In this demo we keep the model in memory but in real-world applications we might spend some time tuning the models and serialize the best one to storage. We can then load that model back into memory when serving.

In [None]:
from sklearn import datasets
from sklearn.tree import DecisionTreeRegressor

# load data
boston = datasets.load_boston()
X = boston.data[:500]
y = boston.target[:500]

# train a classifier
tree_v1 = DecisionTreeRegressor(random_state=2018)
tree_v1.fit(X, y)

## Clipper cluster creation

In [None]:
# First we need to import Clipper
from clipper_admin import ClipperConnection, DockerContainerManager
from clipper_admin.deployers.python import deploy_python_closure

In [None]:
# Create a Clipper connection
clipper_conn = ClipperConnection(DockerContainerManager())

In [None]:
# Start a Clipper cluster or connect to a running one
import requests
try:
    clipper_conn.start_clipper()    
except requests.exceptions.HTTPError:
    clipper_conn.connect()

## App creation & model deployment

In [None]:
# Register an app called 'boston'. This would create a REST endpoint
clipper_conn.register_application(name="boston", input_type="doubles",
                                  default_output="-1.0", slo_micros=100000)

In [None]:
# Access the trained model via closure capture
def predict(inputs):
    global model
    pred = model.predict(inputs)
    return [str(p) for p in pred]

In [None]:
# Point to the tree model
model = tree_v1

In [None]:
# Deploy the 'predict' function as a model
deploy_python_closure(clipper_conn, name="tree-model",
                      version=1, input_type="doubles", func=predict)

In [None]:
# Routes requests for the application 'boston' to the model 'tree-model'
clipper_conn.link_model_to_app(app_name="boston", model_name="tree-model")

## Query model

We can now query the deployed model using either [curl](https://curl.haxx.se/) or within Python, as shown here

In [None]:
import json
inputs = boston.data[-1] # use the last data point for query
headers = {"Content-type": "application/json"}
requests.post("http://localhost:1337/boston/predict", headers=headers,
              data=json.dumps({"input": list(inputs)})).json()

See the **'output'** part?
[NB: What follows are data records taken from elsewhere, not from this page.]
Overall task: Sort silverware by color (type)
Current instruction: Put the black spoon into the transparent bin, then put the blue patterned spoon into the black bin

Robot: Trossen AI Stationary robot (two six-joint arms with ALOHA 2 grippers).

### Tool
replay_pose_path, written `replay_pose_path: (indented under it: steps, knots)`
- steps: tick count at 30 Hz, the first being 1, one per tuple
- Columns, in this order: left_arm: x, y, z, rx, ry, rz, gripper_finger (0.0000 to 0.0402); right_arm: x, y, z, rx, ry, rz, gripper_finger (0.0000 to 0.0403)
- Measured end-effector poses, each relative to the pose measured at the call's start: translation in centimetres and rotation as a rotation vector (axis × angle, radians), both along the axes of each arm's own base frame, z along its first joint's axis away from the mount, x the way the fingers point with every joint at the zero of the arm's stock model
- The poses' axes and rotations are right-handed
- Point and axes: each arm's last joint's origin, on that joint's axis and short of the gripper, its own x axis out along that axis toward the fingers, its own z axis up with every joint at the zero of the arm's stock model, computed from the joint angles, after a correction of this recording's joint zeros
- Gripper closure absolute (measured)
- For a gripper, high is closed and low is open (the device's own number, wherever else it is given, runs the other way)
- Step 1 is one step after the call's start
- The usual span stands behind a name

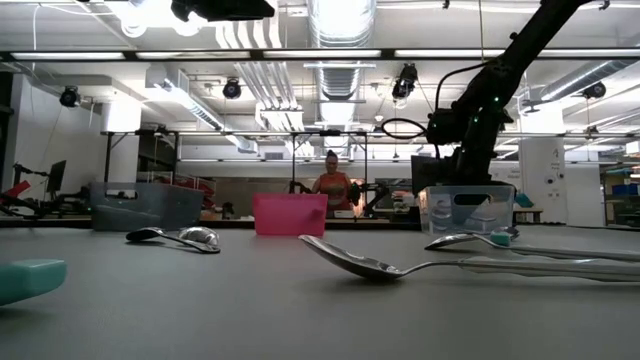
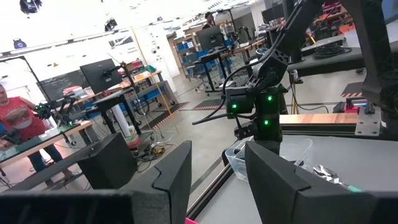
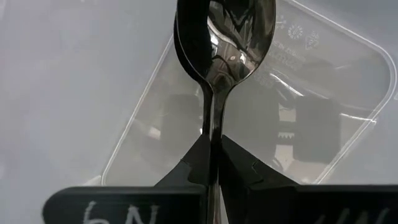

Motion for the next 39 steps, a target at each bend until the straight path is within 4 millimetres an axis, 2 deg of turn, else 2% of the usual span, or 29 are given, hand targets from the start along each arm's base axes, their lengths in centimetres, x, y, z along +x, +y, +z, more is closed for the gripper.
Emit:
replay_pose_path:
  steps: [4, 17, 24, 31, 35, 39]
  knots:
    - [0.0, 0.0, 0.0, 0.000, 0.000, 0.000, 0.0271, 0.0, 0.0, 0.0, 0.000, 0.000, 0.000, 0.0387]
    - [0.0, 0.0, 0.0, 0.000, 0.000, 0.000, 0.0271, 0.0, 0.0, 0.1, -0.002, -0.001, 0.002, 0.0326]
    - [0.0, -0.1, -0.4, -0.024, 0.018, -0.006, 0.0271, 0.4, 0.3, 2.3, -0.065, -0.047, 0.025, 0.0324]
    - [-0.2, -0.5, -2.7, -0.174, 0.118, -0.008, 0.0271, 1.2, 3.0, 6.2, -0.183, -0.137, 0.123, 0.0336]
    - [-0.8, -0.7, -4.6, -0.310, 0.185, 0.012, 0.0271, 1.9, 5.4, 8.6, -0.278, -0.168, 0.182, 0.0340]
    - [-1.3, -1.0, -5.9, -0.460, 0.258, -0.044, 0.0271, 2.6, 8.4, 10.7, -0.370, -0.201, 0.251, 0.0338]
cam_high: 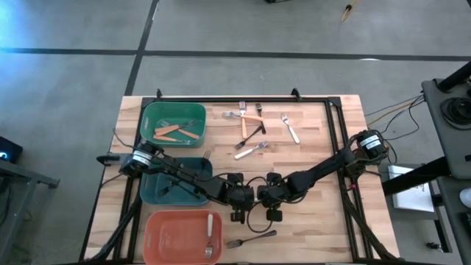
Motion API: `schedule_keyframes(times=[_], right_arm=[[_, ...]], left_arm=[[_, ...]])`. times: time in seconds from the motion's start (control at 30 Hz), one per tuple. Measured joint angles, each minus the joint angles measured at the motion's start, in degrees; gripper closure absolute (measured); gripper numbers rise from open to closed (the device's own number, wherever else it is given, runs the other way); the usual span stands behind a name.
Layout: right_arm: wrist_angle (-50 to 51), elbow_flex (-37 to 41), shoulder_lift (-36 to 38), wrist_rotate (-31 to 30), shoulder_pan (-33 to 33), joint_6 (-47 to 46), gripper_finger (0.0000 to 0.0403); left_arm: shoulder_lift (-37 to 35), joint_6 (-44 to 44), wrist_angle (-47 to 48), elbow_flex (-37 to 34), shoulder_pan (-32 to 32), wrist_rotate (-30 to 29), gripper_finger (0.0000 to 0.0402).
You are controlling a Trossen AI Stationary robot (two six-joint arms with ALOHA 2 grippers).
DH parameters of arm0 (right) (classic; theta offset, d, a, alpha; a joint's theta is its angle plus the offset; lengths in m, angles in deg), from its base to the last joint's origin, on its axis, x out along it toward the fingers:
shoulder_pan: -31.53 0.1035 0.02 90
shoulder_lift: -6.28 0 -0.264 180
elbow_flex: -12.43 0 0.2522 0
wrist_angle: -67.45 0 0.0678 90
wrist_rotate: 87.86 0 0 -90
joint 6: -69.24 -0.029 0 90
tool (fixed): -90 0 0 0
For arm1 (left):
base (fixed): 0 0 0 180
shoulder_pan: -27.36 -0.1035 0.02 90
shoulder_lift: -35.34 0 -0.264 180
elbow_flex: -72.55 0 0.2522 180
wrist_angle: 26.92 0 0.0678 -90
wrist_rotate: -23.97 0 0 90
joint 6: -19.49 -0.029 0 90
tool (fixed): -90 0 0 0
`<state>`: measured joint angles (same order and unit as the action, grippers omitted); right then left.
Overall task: Sort silverware by color (type)
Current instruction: Put the white fork into the orange bin
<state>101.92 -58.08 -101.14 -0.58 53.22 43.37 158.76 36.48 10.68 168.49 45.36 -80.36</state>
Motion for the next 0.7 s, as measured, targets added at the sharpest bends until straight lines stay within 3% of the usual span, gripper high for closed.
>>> schedule_keyframes(times=[0.37, 0.53, 0.7], right_arm=[[0.0, -0.04, 0.15, 3.62, -0.11, -1.1, 0.0348], [-0.77, -0.04, 0.31, 6.65, -0.22, -1.59, 0.0347], [-8.35, 0.07, 1.23, 11.67, -0.2, -4.35, 0.0351]], left_arm=[[0.05, -0.42, -0.05, -0.35, 0.13, 0.38, 0.0391], [0.05, -1.81, -0.31, -0.75, 0.13, 0.34, 0.0391], [0.02, -1.81, -0.2, -0.87, 0.01, 0.01, 0.0375]])
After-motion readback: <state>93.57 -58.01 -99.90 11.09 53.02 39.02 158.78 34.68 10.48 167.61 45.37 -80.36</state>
That's the prediction by our model

## Model Replacement

Machine learning models are rarely static. Instead, data science tends to be an iterative process, with new and improved models being developed over time.

Say we found that our tree model is overfitting and we heard that there is a better algorithm called random forest. We A/B tested and found random forest outperform tree. We'd love to replace the existing tree model with a new random forest model. 

Note: I don't do any evaluation here but simply demo model replacement

In [None]:
# we train a simple random forest model first
from sklearn.ensemble import RandomForestRegressor
forest_v1 = RandomForestRegressor(random_state=2018, n_estimators=10, n_jobs=-1)
forest_v1.fit(X, y)

In [None]:
# replace the model in the closure function
model = forest_v1

In [None]:
# Deploy the 'predict' function as a model (to a new container); notice the name change
deploy_python_closure(clipper_conn, name="forest-model",
                      version=1, input_type="doubles", func=predict)

In [None]:
# Register a new app called 'boston-new', since one app can be linked to one model only 
clipper_conn.register_application(name="boston-new", input_type="doubles",
                                  default_output="-1.0", slo_micros=100000)

In [None]:
# Routes requests for the application 'boston-new' to the model 'forest-model'
clipper_conn.link_model_to_app(app_name="boston-new", model_name="forest-model")

In [None]:
# query the new model; notice the end-point change
requests.post("http://localhost:1337/boston-new/predict", headers=headers,
              data=json.dumps({"input": list(inputs)})).json()

The random forest predicts a different house price now

## Model update

Say we heard by including more trees in our random forest we are likely to get better prediction. We tried and found it indeed is the case. We decide to deploy a version 2 of our random forest model.

In [None]:
# train another random forest model with more trees
forest_v2 = RandomForestRegressor(random_state=2018, n_estimators=100, n_jobs=-1)
forest_v2.fit(X, y)

In [None]:
# replace the model in the closure function
model = forest_v2

In [None]:
# Deploy the 'predict' function as a model (to a new container); notice the name change
deploy_python_closure(clipper_conn, name="forest-model",
                      version=2, input_type="doubles", func=predict)

In [None]:
# query the new model: by default the query is routed to the lastest version
requests.post("http://localhost:1337/boston-new/predict", headers=headers,
              data=json.dumps({"input": list(inputs)})).json()

## Model rollback

Say after some time we found random forest model v2 is inferior to v1 on real-world data, and we decide to rollback to model version v1

In [None]:
# rollback
clipper_conn.set_model_version(name='forest-model', version='1')

In [None]:
# notice the prediction is same as forest-model v1
requests.post("http://localhost:1337/boston-new/predict", headers=headers,
              data=json.dumps({"input": list(inputs)})).json()

## Model replication

Many machine learning models are computationally expensive and a single instance of the model may not meet the throughput demands of a serving workload. To increase prediction throughput, you can add additional replicas of a model. 

In [None]:
# add replica to increase throughput
clipper_conn.set_num_replicas('forest-model', num_replicas=10, version='1')

## Stop Clipper

In [None]:
# clipper_conn.stop_all()